> [Work item] There is one span to output from the data below: the lines starting at the line with "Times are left" and ending at the line with "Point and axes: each". Output it exactly, ends included, nothing more.

»»

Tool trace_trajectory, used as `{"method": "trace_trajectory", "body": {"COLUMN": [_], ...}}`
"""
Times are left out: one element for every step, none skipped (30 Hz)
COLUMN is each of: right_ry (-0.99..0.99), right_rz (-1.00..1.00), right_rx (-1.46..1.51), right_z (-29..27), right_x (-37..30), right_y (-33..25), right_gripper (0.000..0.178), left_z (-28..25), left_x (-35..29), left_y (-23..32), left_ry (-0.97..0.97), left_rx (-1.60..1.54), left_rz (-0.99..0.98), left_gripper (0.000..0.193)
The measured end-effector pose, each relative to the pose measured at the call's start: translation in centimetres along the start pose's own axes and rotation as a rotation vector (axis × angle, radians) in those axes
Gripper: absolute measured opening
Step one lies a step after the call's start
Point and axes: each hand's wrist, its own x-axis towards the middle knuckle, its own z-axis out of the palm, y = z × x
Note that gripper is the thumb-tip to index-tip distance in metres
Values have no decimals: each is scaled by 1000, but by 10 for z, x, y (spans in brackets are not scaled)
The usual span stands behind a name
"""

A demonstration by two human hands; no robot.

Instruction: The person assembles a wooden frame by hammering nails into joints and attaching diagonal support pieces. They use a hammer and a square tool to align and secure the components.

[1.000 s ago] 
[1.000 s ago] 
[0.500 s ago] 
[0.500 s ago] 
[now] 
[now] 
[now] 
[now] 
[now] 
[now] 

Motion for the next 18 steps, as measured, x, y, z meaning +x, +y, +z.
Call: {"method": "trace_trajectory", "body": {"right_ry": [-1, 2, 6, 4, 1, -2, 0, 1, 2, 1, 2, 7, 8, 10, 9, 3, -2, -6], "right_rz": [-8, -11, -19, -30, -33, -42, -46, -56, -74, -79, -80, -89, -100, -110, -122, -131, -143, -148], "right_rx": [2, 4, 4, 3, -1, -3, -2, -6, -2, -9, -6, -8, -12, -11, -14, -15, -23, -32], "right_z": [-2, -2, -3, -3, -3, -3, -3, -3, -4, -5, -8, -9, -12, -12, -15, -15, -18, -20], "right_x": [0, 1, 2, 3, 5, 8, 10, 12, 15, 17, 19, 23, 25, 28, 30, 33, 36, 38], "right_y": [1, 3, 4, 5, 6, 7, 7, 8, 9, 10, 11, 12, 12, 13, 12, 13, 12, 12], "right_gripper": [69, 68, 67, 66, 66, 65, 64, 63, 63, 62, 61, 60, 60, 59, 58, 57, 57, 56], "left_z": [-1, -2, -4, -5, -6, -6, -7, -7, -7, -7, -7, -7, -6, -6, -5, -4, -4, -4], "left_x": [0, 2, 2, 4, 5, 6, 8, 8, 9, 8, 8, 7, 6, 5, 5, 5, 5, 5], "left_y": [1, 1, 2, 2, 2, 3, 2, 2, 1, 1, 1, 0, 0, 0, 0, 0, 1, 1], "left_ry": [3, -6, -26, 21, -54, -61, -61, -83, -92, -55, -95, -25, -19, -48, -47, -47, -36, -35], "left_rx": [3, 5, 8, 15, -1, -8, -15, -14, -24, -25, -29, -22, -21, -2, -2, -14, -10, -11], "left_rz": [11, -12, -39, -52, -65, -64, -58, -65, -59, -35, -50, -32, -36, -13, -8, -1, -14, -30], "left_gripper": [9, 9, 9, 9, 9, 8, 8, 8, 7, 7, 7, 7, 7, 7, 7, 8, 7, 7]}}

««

> [Answer space]
Times are left out: one element for every step, none skipped (30 Hz)
COLUMN is each of: right_ry (-0.99..0.99), right_rz (-1.00..1.00), right_rx (-1.46..1.51), right_z (-29..27), right_x (-37..30), right_y (-33..25), right_gripper (0.000..0.178), left_z (-28..25), left_x (-35..29), left_y (-23..32), left_ry (-0.97..0.97), left_rx (-1.60..1.54), left_rz (-0.99..0.98), left_gripper (0.000..0.193)
The measured end-effector pose, each relative to the pose measured at the call's start: translation in centimetres along the start pose's own axes and rotation as a rotation vector (axis × angle, radians) in those axes
Gripper: absolute measured opening
Step one lies a step after the call's start
Point and axes: each hand's wrist, its own x-axis towards the middle knuckle, its own z-axis out of the palm, y = z × x

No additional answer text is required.